Рассматривая литературные явления и факты «как продукты разных форм классового сознания» (31), Шулятиков знает, что различные классы имеют различную «меру сознания». Вот почему он всегда связывает природу изучаемых литературных явлений с характером и объемом «социального кругозора» (96) данных общественных групп, с характером и объемом «обрывков действительности» (76)" «социальным кругозором» охватываемых. С этой точки зрения нам понятна та своеобразная «аберрация» действительности", которую представляет собой «художественная правда» разных общественных групп. С этой точки зрения нам понятно и то, почему различные герои Чехова, «несмотря на свое (внешнее.- Л. Г.) социальное несходство, …произносят формулу одной и той же исповеди» (180). Шулятиков любит подмечать у разных писателей эту «повторяемость образов», это варьирование в разных образах какой-нибудь идейно-психологической доминанты, характерной для той или иной социальной группы*. Чехов, по словам Шулятикова, "людям самых различных классов и профессий (подчеркнуто мной.- А. Г.) приписал психологические черты, присущие «серенькому», «хмурому» интеллигенту позднего периода «восьмидесятых годов», ….изрисовал типы «скучающих» детей, скучающих «крестьян», "скучающих возчиков…** Ведь здесь у Шулятикова дана схема, которая нашла свое развитие десять лет спустя в известной книге В. Ф. Переверзева о Достоевском и стала основополагающей для целой школы! Как же нам после этого не согласиться с В. Совсуном, который находит, что многие положения Шулятикова «являются зачатками того научного литературоведения, которое только сейчас начинает развиваться» (23)?
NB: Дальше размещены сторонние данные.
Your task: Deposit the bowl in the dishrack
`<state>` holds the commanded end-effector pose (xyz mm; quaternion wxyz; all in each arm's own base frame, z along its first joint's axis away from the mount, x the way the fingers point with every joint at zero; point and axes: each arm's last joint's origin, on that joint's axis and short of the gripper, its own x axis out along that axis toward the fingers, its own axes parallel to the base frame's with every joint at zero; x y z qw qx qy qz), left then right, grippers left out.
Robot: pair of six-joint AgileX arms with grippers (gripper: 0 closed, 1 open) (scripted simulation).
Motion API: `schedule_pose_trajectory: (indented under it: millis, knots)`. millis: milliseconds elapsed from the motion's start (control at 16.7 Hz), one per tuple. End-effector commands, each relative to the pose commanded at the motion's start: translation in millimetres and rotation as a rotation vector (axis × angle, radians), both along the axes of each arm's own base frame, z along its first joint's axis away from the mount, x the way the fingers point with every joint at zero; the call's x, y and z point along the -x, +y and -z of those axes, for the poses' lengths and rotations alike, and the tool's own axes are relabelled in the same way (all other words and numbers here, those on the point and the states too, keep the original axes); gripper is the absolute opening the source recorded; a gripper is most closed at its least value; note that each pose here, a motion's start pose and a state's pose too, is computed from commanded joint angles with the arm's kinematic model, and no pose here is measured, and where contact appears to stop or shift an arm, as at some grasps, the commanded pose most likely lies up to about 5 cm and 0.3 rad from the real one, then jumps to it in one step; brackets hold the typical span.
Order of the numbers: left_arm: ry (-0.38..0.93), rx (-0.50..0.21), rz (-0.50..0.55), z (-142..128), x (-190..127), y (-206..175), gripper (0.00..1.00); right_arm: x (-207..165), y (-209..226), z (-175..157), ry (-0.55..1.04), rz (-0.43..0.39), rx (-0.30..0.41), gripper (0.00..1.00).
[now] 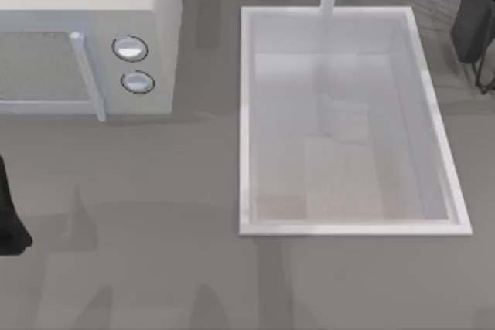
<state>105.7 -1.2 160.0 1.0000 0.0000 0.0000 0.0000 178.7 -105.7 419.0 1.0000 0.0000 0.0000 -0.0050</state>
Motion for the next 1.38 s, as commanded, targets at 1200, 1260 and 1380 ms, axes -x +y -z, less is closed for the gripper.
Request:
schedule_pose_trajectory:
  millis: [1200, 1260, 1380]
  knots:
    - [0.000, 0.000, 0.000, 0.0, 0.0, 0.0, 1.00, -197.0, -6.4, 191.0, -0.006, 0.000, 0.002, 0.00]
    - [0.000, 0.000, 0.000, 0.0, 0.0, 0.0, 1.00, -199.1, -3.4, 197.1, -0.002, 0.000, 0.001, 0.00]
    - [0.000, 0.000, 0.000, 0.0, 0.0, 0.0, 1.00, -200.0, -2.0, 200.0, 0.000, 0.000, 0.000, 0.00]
Да, Шулятиков заплатил дорогой ценой за «шулятиковщину». Но нам сейчас ясней перспектива. И мы должны вернуть Шулятикову его заслуги перед марксистским литературоведением. В труднейшие времена зарождения нашей науки он был одним из первых.
* Это особенно сказывается в его статьях о Чехове. См. также замечания Шулятикова о Боборыкане (16), Андрееве (78-79), Гегеле (210) и др.
** Эта цитата приведена из статьи Шулятикова об Альбове, напечатанной в газете «Курьер», 1901, № 194; в издании Зиф эта статья не включена.